# Why does the GX motor miss out on 15 horses?



## Flyingsheep (Apr 24, 2008)

My 85 coupe has the GX engine and I've always known it outputs 85hp, but recently I looked at a chart in the bentley which had the details for each engine code, and the GX engine seems to be the only one with 15 less hp than the rest of the 8v engines. I can't really figure out why. I have CIS-E fuel injection and the later engine models have 100hp and still run on CIS-E.
Here's the chart I'm talking about:








I know the PF engine has 5 additional horsepower because it has the dual exhaust mani/dual downpipe, and of course the PL engine is 16v. The only thing I can think of is the compression. I don't know a whole lot about compression, so please don't call me dumb, but does it make that big of a difference? If that's the reason, is there anything I can do to raise the compression in my motor? Any reason why the GX motor has lower compression?
Thanks for the help.


_Modified by Flyingsheep at 11:49 PM 9-30-2008_


----------



## B4S (Apr 16, 2003)

*FV-QR*

It's the compression, and cam profile. It was introduced as an economy engine, basically.


----------



## BillLeBob (Aug 10, 2004)

*Re: FV-QR (B4S)*


_Quote, originally posted by *B4S* »_It's the compression, and cam profile.

Bingo.


----------



## Flyingsheep (Apr 24, 2008)

If it's an economy engine how come I'm always getting 26mpg in town and 30mpg on the highway? Not that it's bad but what I usually hear on these boards is higher than that from newer golfs/jettas. Correct me if I'm wrong but the GX engine isn't as common.
If that's the case then I'd be all over raising the compression to get that extra power... but is that determined by the head? The bore and stroke sizes are the same, which I don't get.
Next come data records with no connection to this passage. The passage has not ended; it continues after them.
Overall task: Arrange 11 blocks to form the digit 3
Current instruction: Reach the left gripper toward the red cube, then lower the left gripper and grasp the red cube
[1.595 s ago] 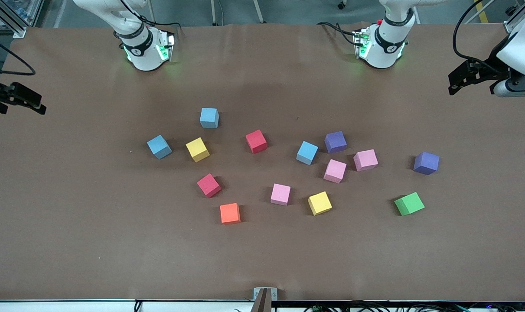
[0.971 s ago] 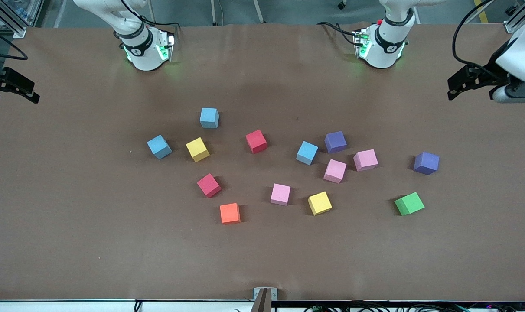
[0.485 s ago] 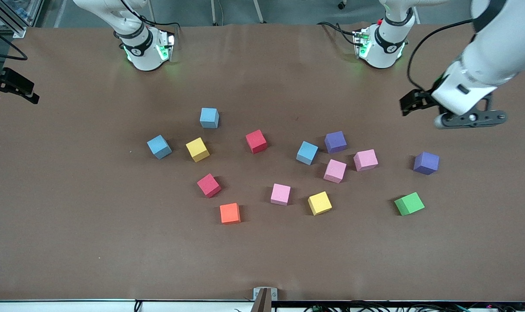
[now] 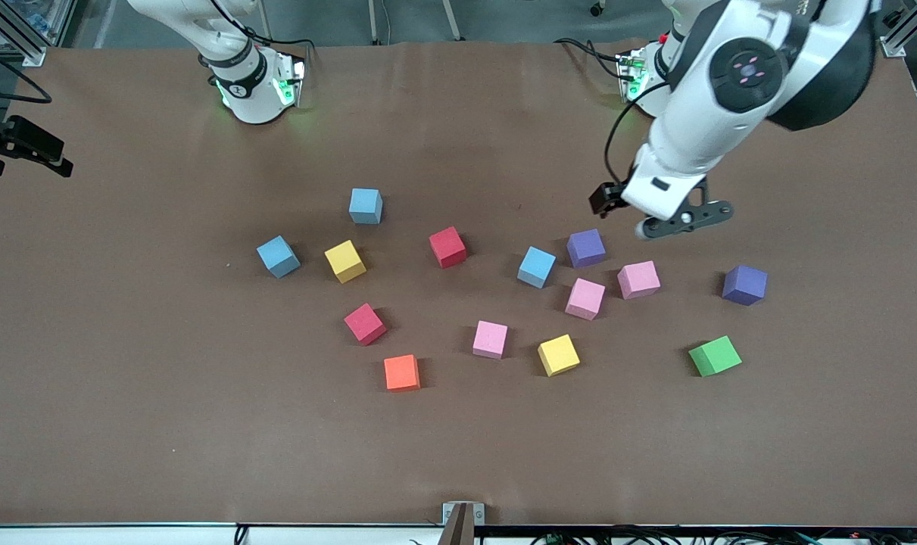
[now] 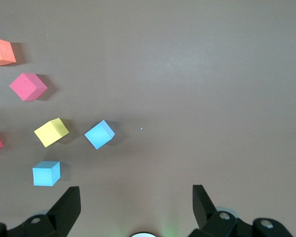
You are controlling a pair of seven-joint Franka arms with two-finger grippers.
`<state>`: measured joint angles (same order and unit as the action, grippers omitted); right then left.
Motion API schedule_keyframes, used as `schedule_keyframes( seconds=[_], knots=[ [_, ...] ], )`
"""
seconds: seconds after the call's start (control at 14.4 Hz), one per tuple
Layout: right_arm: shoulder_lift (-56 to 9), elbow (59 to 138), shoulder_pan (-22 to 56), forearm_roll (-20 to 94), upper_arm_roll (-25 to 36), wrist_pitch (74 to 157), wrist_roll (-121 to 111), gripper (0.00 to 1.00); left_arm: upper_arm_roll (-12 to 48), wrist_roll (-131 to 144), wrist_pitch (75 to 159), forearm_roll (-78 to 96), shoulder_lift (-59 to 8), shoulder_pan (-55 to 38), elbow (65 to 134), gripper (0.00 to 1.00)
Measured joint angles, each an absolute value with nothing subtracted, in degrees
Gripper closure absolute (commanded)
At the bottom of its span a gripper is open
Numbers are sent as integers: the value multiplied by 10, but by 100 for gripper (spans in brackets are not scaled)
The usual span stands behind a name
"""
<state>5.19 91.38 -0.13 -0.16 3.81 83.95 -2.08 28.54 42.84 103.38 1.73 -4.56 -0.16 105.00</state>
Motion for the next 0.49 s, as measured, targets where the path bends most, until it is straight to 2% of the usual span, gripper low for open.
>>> schedule_keyframes(
  seconds=[0.49],
  knots=[
    [52, 914, -1, 8, 37, 839, -21, 0, 298, 533, 1126, 17, -132, -34, 1053, 0]
  ],
)
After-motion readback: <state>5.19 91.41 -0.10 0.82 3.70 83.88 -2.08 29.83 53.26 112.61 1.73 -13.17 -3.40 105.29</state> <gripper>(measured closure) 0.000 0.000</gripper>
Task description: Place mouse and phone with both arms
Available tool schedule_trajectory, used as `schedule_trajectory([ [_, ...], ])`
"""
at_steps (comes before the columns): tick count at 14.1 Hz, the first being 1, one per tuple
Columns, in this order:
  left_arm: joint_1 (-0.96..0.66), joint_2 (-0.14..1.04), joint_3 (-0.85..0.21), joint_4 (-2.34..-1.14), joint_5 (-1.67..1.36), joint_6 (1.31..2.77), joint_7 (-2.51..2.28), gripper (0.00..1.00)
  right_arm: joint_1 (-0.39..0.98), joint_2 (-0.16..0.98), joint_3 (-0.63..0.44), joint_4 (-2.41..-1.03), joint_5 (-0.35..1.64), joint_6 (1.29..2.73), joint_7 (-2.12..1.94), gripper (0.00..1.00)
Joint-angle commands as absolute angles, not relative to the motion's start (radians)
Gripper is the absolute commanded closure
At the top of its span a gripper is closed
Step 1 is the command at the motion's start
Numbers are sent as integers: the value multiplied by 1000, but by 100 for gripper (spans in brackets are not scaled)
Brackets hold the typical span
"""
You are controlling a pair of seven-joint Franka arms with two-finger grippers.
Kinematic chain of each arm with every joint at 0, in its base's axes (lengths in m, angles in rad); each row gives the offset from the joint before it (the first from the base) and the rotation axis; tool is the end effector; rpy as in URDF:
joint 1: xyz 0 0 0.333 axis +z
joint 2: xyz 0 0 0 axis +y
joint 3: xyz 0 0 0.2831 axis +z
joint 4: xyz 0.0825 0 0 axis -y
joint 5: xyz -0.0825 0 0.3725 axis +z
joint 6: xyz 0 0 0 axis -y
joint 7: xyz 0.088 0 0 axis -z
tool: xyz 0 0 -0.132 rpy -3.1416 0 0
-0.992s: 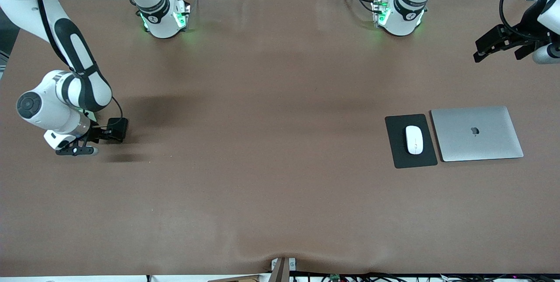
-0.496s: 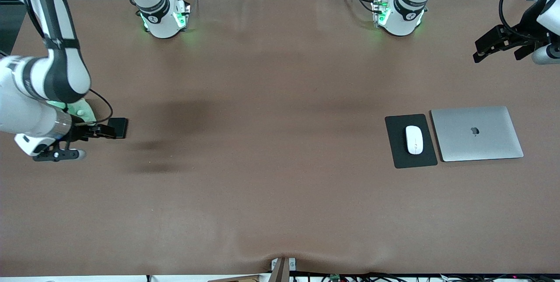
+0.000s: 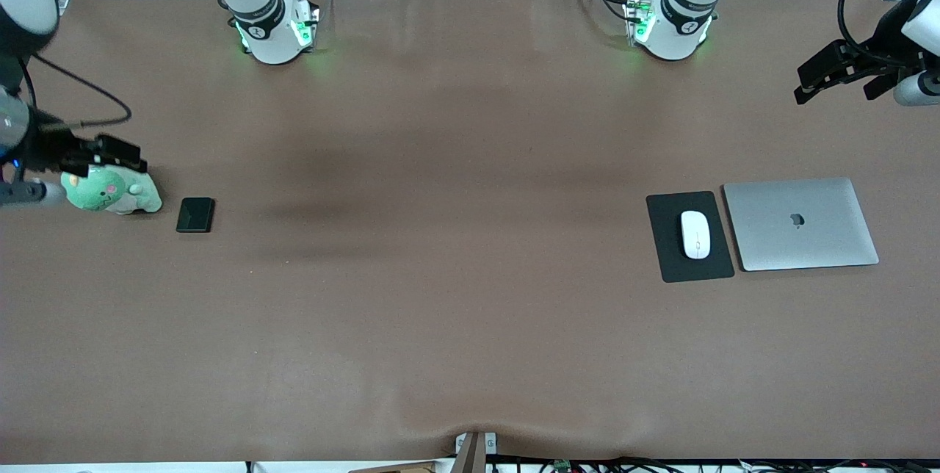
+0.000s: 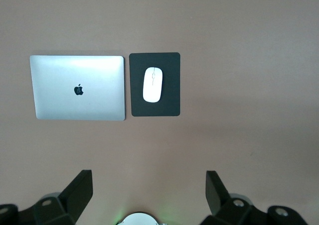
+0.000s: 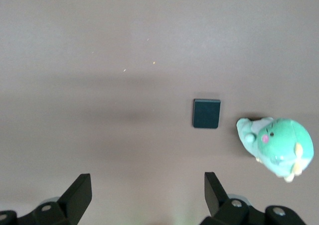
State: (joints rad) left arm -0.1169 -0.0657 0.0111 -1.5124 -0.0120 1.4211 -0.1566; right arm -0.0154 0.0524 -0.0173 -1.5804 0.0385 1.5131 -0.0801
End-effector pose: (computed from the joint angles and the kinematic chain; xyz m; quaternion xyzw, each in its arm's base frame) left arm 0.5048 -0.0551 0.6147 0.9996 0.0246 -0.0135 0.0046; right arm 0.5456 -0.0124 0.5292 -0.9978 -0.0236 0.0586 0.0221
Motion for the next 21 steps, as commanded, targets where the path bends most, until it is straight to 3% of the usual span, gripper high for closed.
schedule_trajectory([
  [1,-118,-72,11,-1511,-17,1425,-150,0,-37,-12,-3,-1589,26,1467,-61,0],
  [21,-114,-63,20,-1471,-14,1402,-160,0,-74,-43,-12,-1574,25,1465,-63,0],
])
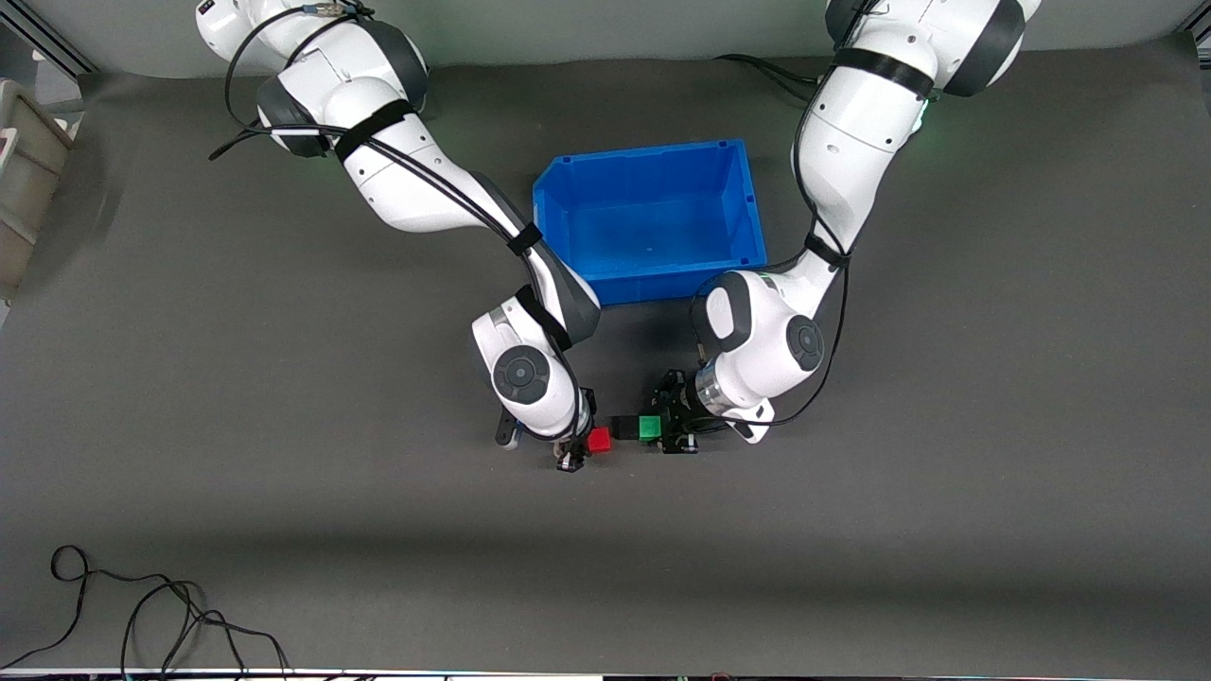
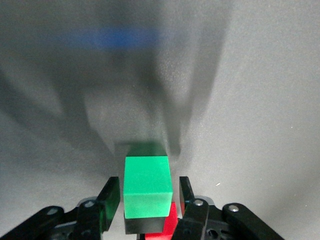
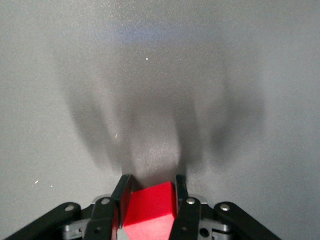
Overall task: Attach green and red cubes to black cube
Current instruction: 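Press the red and green cubes against the black cube with both grippers, then open both grippers and lift them off the joined cubes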
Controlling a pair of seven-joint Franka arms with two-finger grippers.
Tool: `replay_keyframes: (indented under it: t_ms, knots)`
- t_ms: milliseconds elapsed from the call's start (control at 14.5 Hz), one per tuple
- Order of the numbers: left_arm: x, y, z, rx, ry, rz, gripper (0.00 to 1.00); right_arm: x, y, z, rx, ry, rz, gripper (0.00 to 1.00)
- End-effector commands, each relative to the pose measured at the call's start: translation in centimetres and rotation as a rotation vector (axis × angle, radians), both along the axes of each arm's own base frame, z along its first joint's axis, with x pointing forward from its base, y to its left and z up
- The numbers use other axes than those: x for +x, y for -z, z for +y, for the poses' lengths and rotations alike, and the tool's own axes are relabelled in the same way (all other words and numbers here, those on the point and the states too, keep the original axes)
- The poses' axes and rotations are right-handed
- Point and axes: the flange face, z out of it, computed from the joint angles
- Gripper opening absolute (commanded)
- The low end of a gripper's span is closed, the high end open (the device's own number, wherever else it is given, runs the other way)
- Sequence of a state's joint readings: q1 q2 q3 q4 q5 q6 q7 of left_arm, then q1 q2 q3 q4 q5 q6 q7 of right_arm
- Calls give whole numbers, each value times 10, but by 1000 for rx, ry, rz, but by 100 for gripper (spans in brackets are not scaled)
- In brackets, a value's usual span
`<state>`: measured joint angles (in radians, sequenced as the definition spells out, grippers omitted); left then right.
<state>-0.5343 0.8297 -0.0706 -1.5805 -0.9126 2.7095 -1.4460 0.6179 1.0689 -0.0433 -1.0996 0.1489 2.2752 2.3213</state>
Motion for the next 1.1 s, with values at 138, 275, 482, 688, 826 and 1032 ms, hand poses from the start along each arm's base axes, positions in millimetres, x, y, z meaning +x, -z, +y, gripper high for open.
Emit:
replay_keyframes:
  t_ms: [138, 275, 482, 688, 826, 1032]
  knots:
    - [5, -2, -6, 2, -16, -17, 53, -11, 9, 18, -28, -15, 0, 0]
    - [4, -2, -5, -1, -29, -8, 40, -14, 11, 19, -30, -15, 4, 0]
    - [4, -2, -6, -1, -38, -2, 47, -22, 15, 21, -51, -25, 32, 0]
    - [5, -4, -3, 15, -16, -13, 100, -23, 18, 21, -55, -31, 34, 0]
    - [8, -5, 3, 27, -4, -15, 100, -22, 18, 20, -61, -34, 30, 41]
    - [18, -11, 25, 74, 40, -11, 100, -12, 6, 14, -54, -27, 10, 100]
_Modified by Flyingsheep at 11:20 AM 10-1-2008_


_Modified by Flyingsheep at 11:24 AM 10-1-2008_


----------



## B4S (Apr 16, 2003)

*FV-QR*

The fuel economy figures are measured at the speed limit, so unless you're glued to the limit at all times, it's not going to get better. The economy is also figured out mathematically, not actual real-world driving. The auto box doesn't help your figures much at all, even if it is the long ratio box they only used for the 85-86 model year.
It is a Rabbit GTI engine with a low-hp cam, and hydraulic head. By switching to the camshaft from a RV/PF/etc cam, you can get a bit more power...but ultimately, not too much can be done to bump up the compression unless you want to swap the internals out, or get the head shaved down by quite a bit. The later high comp engines are a bolt-in deal, and readily available, so find one of those and swap it in http://****************.com/smile/emthup.gif.


----------



## snowfox (Apr 4, 2002)

*Re: FV-QR (B4S)*

You are losing both power and efficiency due to the 8.5:1 CR. You may also be losing some hp to small intake valves. Do you know if your head has 38's or 40's? You may also be losing some mpg's because you have to flog the spit out of it if you want to get out of your own way...


----------



## The_Hamster (Jul 31, 2000)

*Re: FV-QR (snowfox)*

The GX has the small valves, single outlet, and low compression with a mild cam.
The MZ has 9:1 in other literature I have seen, but still has small valves and single outlet.


----------



## 84_GLI_coupe (Apr 3, 2001)

*Re: FV-QR (The_Hamster)*

My bone stock MZ with 350,000km on the odo pulled ~87whp with the stock unmodified airbox, engine never been opened up and doesn't use any oil. With the upper portion of the airbox lifted up by hand, it pulled 90whp. It doesn't seem to have any balls above 4000rpm, despite the 90hp rating at 5500rpm.


----------



## The_Hamster (Jul 31, 2000)

*Re: FV-QR (84_GLI_coupe)*

What kind of dyno was that on? Sounds a little odd to be pulling that much whp on that engine. I have an MZ myself, great motor just not a powerful one.


----------



## EuroKid83 (Jan 26, 2005)

*Re: Why does the GX motor miss out on 15 horses? (Flyingsheep)*

Interesting, I figured the GX engines would have the bigger valves. I'm gona pull the head off mine (factory re-man GX) and measure the valves.


----------



## The_Hamster (Jul 31, 2000)

*Re: Why does the GX motor miss out on 15 horses? (EuroKid83)*


_Quote, originally posted by *EuroKid83* »_Interesting, I figured the GX engines would have the bigger valves. I'm gona pull the head off mine (factory re-man GX) and measure the valves.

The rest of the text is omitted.